Analisando apenas o mercado da cocaína, o relatório assinala que há métodos de distribuição inovadores, facilitados pela utilização generalizada dos smartphones, e uma competitividade tal que os vendedores optam por oferecer serviços adicionais ao produto.
"Um exemplo é a existência de "call centers" de cocaína, que dispõem de estafetas que garantem entregas rápidas e flexíveis. Estes métodos - refletindo uma potencial "uberização" do comércio de cocaína - indiciam a existência de um mercado competitivo em que os vendedores concorrem através da oferta de serviços adicionais além do próprio produto", pode ler-se no relatório da agência europeia com sede em Lisboa.

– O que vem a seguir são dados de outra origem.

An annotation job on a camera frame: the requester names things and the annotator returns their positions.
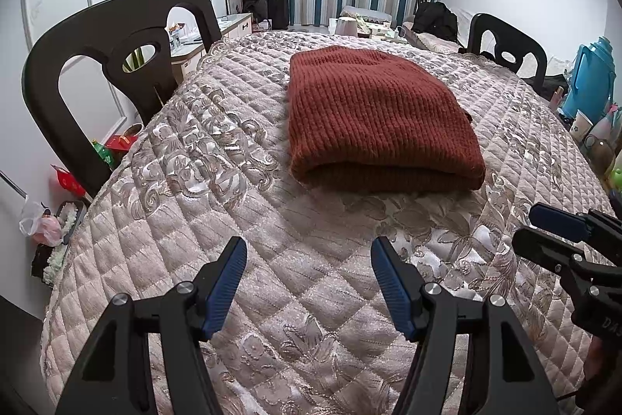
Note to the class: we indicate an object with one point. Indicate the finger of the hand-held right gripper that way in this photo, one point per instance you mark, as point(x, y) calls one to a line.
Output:
point(542, 245)
point(556, 221)

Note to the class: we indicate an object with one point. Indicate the pastel plastic bottle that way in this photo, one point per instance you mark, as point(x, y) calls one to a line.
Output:
point(607, 123)

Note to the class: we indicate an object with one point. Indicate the green frog cup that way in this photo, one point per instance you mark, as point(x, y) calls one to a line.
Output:
point(616, 177)

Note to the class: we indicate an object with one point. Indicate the white printed cup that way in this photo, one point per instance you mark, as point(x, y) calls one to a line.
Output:
point(580, 128)

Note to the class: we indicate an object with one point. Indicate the red box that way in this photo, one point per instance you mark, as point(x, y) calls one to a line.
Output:
point(69, 181)

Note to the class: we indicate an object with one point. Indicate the black chair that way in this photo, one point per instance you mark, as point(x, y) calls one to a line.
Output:
point(486, 28)
point(87, 36)

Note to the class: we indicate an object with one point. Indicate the pile of small boxes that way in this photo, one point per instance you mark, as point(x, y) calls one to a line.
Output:
point(381, 28)

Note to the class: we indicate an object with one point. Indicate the black tray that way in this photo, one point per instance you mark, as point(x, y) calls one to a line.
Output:
point(60, 245)

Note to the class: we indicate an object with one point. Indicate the smoked glass jar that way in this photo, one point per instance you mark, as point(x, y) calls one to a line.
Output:
point(598, 155)

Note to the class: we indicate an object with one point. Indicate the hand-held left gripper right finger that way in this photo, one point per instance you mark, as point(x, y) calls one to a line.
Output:
point(391, 283)

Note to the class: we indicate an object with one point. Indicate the blue thermos jug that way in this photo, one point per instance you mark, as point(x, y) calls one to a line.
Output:
point(590, 74)

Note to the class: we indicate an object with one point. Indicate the low cabinet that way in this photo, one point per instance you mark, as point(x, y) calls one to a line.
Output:
point(233, 26)

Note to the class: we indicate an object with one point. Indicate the black bag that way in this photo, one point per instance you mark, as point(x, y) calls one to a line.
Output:
point(435, 21)

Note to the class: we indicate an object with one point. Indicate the green soda bottle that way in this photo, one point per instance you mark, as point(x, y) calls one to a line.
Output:
point(103, 154)

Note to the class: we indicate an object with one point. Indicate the red knitted sweater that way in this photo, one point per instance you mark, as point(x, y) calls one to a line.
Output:
point(374, 118)

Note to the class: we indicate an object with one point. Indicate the picture frame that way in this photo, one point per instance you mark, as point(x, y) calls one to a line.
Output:
point(234, 1)

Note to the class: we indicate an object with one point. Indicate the grey metal rod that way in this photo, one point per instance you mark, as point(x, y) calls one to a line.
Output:
point(13, 184)

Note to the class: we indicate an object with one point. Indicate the pale pink container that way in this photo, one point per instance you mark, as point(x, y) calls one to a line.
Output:
point(346, 27)

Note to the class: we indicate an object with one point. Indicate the person's right hand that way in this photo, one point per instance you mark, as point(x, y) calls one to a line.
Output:
point(598, 366)

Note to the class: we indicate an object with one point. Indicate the beige quilted blanket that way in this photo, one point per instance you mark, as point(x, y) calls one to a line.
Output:
point(301, 279)

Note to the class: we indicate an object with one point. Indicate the red packet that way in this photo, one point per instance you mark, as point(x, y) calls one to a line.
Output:
point(121, 142)

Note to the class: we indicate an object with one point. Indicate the black suitcase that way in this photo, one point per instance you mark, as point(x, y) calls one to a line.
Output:
point(278, 11)

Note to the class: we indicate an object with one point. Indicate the clear plastic bag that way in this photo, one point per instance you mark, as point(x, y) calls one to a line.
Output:
point(41, 225)

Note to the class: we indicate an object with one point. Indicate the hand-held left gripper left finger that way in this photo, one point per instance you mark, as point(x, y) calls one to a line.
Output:
point(226, 283)

Consumo de cocaína-crack cresce em Portugal
A cocaína é a droga estimulante ilícita mais usada na União Europeia, com 2,6 milhões de jovens adultos (15-34 anos) consumidores durante o último ano (estimativa de 2017).
Naturalmente, o aumento da disponibilidade de cocaína resulta em mais problemas de saúde. O observatório europeu estima que cerca de 73 mil utentes iniciaram tratamento da toxicodependência por problemas relacionados com o consumo de cocaína, um aumento de 37% entre 2014 e 2017.
E considera "particularmente preocupantes os 11 mil destes utentes que iniciaram tratamento por problemas relacionados com o consumo de cocaína-crack, uma forma particularmente prejudicial de consumo de cocaína".
Neste particular, Portugal aparece em destaque entre os países que registaram um aumento dos utentes que iniciaram tratamento pelo consumo de cocaína-crack desde 2014, juntamente com Reino Unido, Bélgica, Irlanda, França e Itália
Refira-se ainda que a cocaína foi a droga ilícita mais frequente nas entradas nas urgências hospitalares relacionadas com drogas e registadas por uma rede de 26 hospitais-sentinela em 18 países europeus (2017).
Milhões de consumidores
Estima-se que 96 milhões de adultos, o equivalente a 29% da população da União Europeia com idades entre os 15 e os 64 anos já tenham experimentado drogas ilícitas durante as suas vidas.
A Canábis é a droga mais experimentada, seguida de longe pela cocaína, pela MDMA (droga sintética consumida sob a forma de comprimidos, conhecidos como Ecstasy, ou sob a forma de pó ou cristais) e pelas anfetaminas.
No último ano, 19,1 milhões de jovens adultos (16%) com idades entre os 15 e os 34 anos terão consumido drogas, aponta o Relatório Europeu da Droga.
As preocupações com a canábis prendem-se com o aumento da potencia desta droga
O relatório cita um estudo recente que concluiu que o teor típico de tetrahidrocanabinol (THC), a substância psicoativa da canábis herbácea e da resina de canábis, duplicou durante a última década, suscitando preocupações quanto aos potenciais danos.
"No caso da resina, é provável que os factores que explicam este aumento da potência média incluam a introdução de plantas altamente potentes e de novas técnicas de produção em Marrocos, o principal produtor de resina para o mercado da União Europeia", destaca o documento.
Cresce preocupação com opiáceos sintéticos
Os novos opiáceos sintéticos, uma epidemia nos Estados Unidos e no Canadá, ainda representam uma pequena percentagem do mercado da droga na Europa, mas já "são uma preocupação crescente" até porque o seu consumo está associado a envenenamentos e mortes.
"Em 2018, foram detetados na Europa onze novos opiáceos sintéticos, normalmente sob a forma de pós, comprimidos e líquidos".
Os derivados do fentanilo - um potente analgésico que causou a morte do músico Prince em 2016 - constituem a maioria dos 49 novos opiáceos sintéticos monitorizados pelo Observatório Europeu da Droga e da Toxicodependência.
Em 2018, seis derivados do fentanilo foram detetados pela primeira vez na Europa, num total de 34 identificados desde 2009.